> _ACTIVITY_
Among the entries below, find the lines with the word "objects" and return them.

> _SUPPLIED RECORDS_

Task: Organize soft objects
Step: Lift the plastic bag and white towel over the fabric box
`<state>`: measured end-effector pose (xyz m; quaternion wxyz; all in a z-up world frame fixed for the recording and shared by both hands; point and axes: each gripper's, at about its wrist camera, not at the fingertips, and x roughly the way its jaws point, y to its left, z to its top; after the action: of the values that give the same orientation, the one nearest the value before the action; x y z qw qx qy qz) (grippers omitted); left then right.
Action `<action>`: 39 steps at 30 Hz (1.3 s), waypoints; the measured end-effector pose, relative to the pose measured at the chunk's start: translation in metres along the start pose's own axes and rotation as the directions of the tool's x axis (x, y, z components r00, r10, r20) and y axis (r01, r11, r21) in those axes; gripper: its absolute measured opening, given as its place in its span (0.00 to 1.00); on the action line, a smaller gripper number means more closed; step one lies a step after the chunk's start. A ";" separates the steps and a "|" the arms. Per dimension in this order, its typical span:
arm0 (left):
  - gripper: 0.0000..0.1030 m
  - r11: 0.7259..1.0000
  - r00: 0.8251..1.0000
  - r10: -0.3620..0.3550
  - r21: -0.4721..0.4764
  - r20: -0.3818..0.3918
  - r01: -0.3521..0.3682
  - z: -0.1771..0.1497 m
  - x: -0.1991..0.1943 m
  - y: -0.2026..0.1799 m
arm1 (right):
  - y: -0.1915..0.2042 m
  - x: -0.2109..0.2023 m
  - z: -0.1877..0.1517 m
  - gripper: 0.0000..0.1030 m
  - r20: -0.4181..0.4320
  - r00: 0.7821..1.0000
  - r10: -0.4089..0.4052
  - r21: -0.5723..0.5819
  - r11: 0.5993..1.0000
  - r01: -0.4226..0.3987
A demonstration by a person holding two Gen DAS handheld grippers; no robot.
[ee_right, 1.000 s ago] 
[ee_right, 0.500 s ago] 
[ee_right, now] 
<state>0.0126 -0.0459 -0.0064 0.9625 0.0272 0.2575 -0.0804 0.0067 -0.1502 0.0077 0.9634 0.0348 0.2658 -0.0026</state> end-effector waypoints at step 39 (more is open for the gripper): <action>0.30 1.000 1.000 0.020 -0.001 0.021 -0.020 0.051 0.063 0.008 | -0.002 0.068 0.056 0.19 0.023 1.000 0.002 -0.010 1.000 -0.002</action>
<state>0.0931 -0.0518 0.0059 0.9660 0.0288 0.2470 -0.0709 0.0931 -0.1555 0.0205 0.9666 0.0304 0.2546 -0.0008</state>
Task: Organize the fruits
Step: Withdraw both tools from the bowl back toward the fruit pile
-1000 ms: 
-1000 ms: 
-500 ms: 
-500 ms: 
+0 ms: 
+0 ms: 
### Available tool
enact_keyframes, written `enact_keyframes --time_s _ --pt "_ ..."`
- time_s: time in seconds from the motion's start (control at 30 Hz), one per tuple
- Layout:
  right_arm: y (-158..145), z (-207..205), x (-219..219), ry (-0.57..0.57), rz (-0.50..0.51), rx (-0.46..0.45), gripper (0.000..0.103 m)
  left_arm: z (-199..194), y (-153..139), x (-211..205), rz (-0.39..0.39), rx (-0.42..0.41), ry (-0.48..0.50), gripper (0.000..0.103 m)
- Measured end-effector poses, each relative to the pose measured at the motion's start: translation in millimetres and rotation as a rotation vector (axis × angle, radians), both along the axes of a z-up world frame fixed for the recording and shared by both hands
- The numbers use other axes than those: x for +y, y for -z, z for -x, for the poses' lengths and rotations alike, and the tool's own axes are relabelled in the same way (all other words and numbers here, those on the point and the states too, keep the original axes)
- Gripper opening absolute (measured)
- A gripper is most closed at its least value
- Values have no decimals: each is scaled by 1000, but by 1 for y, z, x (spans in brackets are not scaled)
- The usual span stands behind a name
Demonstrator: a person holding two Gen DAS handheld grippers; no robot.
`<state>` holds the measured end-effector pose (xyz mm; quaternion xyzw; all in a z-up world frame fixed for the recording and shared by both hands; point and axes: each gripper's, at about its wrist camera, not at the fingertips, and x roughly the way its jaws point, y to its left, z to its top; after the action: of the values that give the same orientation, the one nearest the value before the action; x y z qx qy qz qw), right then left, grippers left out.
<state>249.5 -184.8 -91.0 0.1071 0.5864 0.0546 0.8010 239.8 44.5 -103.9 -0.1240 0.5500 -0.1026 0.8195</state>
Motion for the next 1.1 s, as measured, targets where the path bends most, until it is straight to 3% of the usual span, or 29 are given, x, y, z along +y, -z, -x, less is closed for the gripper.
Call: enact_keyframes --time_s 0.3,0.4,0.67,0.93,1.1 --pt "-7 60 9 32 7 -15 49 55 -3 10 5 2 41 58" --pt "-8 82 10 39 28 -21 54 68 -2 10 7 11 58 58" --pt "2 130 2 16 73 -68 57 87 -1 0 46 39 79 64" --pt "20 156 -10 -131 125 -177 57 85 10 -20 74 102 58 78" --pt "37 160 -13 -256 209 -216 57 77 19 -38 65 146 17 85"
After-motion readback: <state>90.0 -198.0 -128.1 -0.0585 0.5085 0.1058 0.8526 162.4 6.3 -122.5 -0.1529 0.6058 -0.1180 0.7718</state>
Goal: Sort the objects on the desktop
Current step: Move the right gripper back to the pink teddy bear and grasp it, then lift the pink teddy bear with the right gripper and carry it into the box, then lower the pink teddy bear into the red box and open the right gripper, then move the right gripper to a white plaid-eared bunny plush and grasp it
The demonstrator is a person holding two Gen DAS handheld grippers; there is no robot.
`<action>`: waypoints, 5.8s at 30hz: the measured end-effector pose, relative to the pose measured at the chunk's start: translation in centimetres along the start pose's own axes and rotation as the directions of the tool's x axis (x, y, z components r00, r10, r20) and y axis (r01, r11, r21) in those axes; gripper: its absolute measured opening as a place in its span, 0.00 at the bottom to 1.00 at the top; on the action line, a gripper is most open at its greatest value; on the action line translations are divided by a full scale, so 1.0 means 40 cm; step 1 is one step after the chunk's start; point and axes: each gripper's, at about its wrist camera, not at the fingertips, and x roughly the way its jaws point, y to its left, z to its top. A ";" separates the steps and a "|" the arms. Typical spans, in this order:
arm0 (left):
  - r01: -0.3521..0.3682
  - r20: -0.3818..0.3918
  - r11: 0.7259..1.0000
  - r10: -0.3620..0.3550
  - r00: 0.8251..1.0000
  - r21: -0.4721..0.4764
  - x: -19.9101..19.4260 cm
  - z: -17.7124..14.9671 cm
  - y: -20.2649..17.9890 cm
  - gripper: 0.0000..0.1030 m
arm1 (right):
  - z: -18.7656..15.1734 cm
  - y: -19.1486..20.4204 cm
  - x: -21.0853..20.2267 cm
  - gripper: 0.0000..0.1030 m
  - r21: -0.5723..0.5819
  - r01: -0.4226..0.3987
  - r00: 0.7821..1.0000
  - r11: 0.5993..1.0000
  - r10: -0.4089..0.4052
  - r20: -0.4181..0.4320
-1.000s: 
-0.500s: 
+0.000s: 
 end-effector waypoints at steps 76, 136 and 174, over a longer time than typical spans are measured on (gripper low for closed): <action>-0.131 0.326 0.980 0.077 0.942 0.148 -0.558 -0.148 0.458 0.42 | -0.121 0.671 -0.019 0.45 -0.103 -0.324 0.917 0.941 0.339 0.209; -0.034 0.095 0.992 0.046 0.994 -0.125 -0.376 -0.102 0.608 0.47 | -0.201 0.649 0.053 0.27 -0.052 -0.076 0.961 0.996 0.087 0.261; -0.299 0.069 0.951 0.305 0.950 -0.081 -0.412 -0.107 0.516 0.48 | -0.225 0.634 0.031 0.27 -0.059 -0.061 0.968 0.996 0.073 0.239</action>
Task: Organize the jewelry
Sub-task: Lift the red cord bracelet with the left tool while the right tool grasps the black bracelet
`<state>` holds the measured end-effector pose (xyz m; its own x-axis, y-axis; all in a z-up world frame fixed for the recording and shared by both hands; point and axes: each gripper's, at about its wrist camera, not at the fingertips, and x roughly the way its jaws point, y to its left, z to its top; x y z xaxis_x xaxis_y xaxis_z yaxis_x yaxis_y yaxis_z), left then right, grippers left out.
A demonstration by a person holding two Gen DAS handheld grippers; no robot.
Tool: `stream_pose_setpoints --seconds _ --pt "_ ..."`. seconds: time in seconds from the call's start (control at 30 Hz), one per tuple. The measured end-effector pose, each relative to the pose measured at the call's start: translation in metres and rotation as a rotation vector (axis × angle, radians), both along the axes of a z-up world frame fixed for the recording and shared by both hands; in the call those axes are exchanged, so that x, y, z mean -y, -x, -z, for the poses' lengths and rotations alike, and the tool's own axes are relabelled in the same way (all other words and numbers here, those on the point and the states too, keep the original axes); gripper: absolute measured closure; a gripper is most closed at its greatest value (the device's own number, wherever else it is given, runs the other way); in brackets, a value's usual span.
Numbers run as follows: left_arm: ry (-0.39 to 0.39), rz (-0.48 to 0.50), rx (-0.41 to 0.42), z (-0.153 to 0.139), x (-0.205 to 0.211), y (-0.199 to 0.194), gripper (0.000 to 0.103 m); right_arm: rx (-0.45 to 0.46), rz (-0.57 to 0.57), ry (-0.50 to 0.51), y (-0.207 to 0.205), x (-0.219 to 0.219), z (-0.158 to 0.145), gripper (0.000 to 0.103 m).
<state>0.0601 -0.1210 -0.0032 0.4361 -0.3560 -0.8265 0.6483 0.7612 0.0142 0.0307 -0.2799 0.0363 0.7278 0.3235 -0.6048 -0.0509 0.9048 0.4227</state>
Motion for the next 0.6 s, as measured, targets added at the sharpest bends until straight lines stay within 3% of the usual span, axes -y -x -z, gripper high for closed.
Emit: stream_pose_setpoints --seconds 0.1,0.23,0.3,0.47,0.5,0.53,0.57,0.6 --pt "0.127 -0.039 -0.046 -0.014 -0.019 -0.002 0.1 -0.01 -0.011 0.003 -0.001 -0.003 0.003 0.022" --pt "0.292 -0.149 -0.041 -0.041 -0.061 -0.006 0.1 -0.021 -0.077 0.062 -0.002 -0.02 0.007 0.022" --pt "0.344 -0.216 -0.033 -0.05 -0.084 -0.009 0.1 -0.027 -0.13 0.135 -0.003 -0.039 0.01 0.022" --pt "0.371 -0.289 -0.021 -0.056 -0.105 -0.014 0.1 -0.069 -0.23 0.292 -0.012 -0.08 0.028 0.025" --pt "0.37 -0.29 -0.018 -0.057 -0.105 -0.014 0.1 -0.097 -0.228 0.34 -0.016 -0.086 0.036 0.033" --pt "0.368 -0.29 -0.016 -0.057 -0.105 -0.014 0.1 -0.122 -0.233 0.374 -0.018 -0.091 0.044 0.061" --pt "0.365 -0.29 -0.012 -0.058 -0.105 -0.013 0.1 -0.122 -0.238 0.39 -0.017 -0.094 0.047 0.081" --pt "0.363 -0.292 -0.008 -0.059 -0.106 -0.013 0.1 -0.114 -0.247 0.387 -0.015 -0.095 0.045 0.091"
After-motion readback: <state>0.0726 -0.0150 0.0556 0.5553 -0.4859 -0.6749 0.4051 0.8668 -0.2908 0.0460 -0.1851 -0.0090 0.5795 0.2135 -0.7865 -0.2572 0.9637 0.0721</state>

> _THE ANSWER_
Task: Organize soft objects
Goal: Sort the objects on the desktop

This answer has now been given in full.